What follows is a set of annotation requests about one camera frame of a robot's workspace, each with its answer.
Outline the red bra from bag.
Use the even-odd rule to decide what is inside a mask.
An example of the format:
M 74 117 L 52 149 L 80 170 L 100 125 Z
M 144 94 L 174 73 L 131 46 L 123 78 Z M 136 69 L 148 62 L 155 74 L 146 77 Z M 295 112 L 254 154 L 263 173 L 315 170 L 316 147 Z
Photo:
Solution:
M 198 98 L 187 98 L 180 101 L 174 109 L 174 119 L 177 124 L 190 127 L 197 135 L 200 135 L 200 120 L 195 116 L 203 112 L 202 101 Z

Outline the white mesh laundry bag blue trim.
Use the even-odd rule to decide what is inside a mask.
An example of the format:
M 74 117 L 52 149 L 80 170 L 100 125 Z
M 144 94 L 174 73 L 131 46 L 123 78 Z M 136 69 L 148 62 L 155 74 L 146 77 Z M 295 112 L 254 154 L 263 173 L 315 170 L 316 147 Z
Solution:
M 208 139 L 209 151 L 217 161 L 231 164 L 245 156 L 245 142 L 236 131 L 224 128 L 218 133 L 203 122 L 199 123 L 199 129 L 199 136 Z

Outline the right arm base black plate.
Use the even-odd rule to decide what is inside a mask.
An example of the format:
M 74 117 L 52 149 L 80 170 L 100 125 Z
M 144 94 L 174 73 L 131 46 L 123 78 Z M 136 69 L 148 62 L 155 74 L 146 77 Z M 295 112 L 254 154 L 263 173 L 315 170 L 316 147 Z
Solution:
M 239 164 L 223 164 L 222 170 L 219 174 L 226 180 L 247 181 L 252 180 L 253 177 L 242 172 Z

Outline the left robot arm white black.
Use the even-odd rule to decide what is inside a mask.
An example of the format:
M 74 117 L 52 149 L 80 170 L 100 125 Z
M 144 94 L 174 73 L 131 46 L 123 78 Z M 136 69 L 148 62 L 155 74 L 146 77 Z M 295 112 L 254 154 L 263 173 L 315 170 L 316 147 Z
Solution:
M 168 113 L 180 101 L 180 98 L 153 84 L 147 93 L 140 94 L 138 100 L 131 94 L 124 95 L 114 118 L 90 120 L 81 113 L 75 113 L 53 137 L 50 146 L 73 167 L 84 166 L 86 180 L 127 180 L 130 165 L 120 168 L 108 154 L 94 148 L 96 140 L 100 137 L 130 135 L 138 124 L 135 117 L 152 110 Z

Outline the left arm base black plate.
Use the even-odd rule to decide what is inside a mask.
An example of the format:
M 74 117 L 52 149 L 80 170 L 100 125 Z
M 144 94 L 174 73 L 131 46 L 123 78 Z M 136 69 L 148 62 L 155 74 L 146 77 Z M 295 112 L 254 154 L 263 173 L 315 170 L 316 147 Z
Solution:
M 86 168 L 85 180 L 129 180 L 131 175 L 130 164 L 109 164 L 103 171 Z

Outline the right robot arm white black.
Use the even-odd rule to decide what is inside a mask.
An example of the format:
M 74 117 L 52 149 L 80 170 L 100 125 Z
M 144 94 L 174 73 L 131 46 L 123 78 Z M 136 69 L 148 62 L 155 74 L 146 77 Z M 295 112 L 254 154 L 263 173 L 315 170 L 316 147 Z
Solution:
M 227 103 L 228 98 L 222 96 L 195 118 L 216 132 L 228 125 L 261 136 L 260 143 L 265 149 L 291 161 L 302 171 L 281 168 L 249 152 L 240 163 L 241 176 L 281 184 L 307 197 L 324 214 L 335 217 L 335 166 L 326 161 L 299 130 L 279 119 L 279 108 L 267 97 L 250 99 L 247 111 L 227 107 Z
____________________
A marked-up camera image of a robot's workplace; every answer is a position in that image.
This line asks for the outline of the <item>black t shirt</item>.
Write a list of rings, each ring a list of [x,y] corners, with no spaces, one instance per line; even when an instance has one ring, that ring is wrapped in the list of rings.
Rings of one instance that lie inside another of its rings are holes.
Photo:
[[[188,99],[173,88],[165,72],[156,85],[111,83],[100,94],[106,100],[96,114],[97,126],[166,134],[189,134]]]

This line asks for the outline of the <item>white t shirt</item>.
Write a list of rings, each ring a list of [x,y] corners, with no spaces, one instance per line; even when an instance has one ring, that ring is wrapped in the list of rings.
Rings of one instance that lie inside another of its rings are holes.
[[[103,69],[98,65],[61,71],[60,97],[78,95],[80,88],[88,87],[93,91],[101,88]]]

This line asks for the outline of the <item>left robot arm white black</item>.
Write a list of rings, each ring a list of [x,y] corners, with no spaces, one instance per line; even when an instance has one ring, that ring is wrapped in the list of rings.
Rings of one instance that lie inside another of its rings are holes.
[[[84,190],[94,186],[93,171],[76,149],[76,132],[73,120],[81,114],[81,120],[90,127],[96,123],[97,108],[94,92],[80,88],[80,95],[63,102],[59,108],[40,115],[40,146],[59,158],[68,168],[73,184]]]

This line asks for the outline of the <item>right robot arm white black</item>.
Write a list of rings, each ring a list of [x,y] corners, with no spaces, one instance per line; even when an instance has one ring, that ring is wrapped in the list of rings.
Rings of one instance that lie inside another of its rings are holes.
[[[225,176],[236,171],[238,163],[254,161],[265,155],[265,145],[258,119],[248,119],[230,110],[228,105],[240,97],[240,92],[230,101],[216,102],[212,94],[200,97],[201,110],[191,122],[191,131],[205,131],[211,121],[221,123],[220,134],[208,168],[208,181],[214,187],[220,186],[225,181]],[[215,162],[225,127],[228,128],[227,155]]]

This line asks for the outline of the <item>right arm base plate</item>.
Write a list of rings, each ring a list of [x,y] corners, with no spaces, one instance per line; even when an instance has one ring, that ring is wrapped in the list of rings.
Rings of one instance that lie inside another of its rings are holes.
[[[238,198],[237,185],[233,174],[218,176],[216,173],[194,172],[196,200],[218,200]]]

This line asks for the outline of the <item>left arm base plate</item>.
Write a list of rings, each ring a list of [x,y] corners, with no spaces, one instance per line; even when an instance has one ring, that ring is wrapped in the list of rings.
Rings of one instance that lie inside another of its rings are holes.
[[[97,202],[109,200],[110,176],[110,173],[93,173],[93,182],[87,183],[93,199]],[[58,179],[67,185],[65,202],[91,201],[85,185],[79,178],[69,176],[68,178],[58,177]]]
____________________
◆ **What to produce**
Whenever a line of the data includes "base", copy that line.

◆ **Answer**
Outline the right arm base black plate.
Outline the left arm base black plate.
This line asks for the outline of the <item>right arm base plate</item>.
This line asks for the outline of the <item>left arm base plate</item>.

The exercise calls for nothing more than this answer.